CVE-2024-50183: 
Linux Kernel vulnerability analysis and mitigation

CVE-2024-50183 affects the Linux kernel's SCSI lpfc driver. The vulnerability was discovered in the handling of NPIV (N_Port ID Virtualization) instances, where a race condition occurs during the deletion of NPIV instances. The issue specifically involves the failure to properly release fabric ndlps before tearing down NPIV resources (NVD).

The vulnerability stems from a synchronization issue in the SCSI lpfc driver where fabric ndlps are not properly released before an NPIV's resources are torn down. This creates kref imbalance race conditions. The CVSS v3.1 score is 4.7 (MEDIUM) with a vector of CVSS:3.1/AV:L/AC:H/PR:L/UI:N/S:U/C:N/I:N/A:H. The issue has been classified as CWE-362: Concurrent Execution using Shared Resource with Improper Synchronization (Race Condition) (NVD).

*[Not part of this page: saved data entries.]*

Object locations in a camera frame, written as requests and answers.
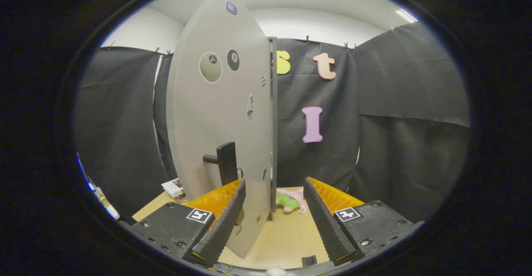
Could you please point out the pink and green plush toy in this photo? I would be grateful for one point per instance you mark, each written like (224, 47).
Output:
(289, 201)

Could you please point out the black backdrop cloth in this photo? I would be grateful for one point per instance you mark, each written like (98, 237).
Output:
(395, 143)

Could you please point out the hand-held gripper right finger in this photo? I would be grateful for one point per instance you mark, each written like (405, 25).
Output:
(326, 226)

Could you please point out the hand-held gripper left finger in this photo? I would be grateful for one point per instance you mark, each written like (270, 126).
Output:
(220, 230)

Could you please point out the small ceiling light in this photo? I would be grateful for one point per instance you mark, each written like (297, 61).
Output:
(406, 16)

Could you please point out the white booklet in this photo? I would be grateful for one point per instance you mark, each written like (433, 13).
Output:
(172, 187)

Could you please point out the dark grey shoe cabinet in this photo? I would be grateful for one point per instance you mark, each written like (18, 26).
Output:
(273, 143)

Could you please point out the white and blue clutter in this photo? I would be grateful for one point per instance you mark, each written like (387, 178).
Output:
(102, 197)

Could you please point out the brown booklet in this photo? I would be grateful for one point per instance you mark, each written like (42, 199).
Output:
(183, 198)

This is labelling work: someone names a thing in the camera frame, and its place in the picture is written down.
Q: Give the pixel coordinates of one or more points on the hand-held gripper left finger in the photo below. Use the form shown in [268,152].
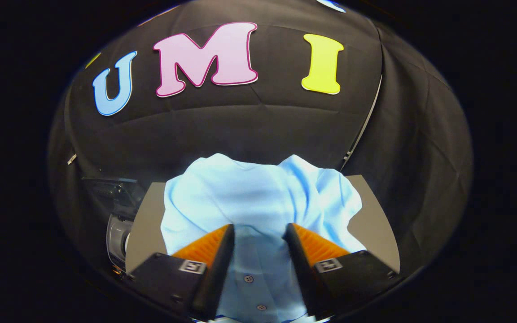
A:
[220,273]

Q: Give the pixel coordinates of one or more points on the white clip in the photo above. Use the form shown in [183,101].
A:
[72,159]

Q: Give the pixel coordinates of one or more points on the grey box-shaped appliance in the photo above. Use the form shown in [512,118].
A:
[146,224]

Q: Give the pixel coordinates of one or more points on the black backdrop cloth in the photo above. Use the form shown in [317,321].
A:
[249,121]

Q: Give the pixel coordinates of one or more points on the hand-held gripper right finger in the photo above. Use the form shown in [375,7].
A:
[301,269]

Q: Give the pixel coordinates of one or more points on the light blue shirt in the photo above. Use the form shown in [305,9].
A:
[240,197]

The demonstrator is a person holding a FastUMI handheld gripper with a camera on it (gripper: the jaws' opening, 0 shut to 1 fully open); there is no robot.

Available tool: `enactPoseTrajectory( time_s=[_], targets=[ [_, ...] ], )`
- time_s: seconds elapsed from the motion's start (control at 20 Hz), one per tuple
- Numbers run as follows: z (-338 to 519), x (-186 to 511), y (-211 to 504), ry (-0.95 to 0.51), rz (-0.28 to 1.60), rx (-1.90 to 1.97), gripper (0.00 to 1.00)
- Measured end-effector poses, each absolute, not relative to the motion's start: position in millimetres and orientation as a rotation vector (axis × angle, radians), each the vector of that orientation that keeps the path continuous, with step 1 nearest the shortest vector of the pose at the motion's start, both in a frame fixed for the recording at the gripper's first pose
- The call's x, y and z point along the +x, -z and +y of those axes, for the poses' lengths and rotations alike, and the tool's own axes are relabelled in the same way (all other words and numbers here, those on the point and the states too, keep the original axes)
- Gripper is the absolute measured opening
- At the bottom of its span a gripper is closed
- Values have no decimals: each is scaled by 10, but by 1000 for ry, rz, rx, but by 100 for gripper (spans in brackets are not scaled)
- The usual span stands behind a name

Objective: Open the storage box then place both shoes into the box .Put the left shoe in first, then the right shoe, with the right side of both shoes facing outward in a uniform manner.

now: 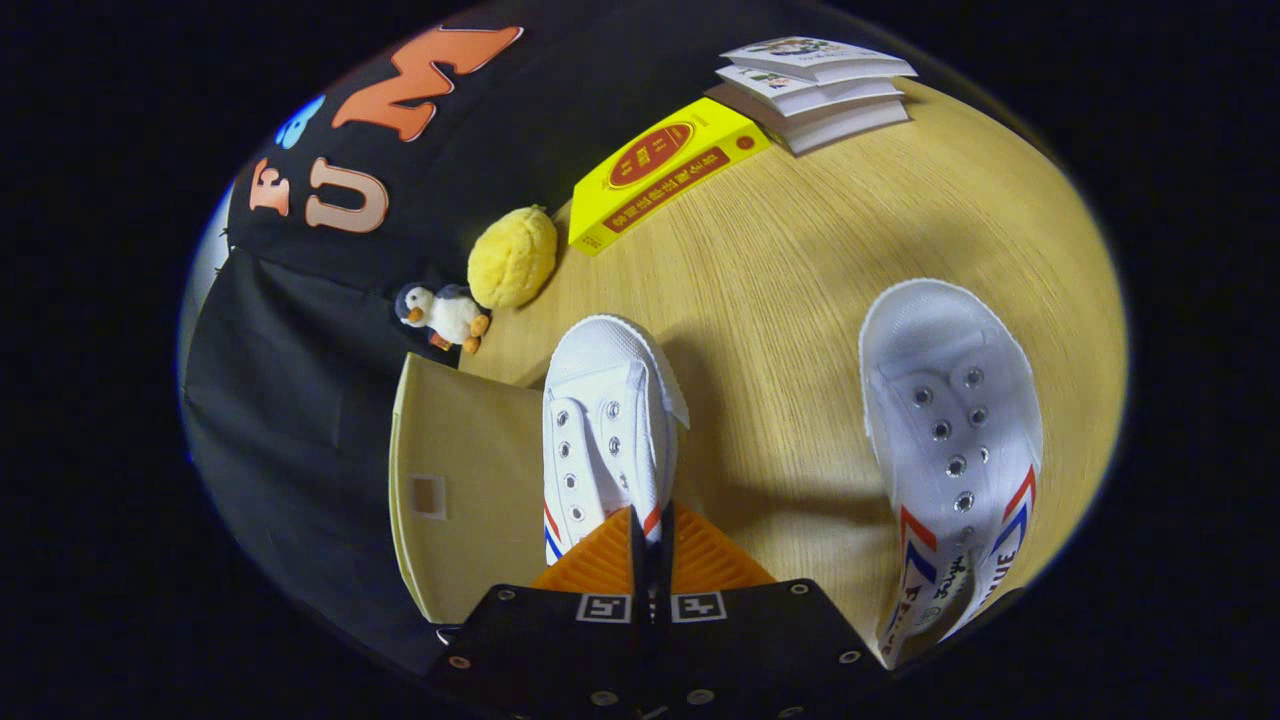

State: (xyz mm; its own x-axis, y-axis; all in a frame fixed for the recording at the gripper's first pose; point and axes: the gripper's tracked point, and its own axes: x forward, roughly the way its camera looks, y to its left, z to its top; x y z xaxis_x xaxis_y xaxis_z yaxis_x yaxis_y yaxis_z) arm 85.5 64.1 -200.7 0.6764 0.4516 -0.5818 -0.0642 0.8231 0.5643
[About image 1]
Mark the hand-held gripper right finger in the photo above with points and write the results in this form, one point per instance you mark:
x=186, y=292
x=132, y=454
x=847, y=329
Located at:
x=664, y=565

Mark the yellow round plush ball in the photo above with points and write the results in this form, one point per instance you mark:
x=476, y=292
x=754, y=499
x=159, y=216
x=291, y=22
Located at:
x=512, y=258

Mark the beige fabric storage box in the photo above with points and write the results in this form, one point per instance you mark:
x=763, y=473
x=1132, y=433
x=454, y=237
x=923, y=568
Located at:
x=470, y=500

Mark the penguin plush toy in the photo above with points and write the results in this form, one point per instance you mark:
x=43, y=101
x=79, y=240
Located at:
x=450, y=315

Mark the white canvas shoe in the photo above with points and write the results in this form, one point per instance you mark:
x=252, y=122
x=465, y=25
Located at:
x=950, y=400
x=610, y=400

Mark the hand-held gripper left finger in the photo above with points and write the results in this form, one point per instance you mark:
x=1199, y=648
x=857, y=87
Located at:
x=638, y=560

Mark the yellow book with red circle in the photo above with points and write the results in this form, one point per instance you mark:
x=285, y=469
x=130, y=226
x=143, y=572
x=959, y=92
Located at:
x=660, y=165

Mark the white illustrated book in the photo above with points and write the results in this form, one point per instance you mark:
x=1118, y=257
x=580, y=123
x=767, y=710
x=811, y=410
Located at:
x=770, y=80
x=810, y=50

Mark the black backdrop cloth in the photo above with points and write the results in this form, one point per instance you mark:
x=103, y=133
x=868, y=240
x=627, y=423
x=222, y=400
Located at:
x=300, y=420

The vulnerability can lead to a kernel reference counting imbalance, potentially resulting in system instability or denial of service conditions. The impact is primarily focused on availability, with no direct impact on confidentiality or integrity of the system (NVD).

The vulnerability has been fixed in the Linux kernel by implementing synchronous completion of DAID handling before deleting NPIV instances. The fix uses a waitqueue mechanism to ensure proper synchronization. The patch has been backported to various stable kernel versions including 6.1.x, 6.6.x, and 6.11.x (Kernel Patch).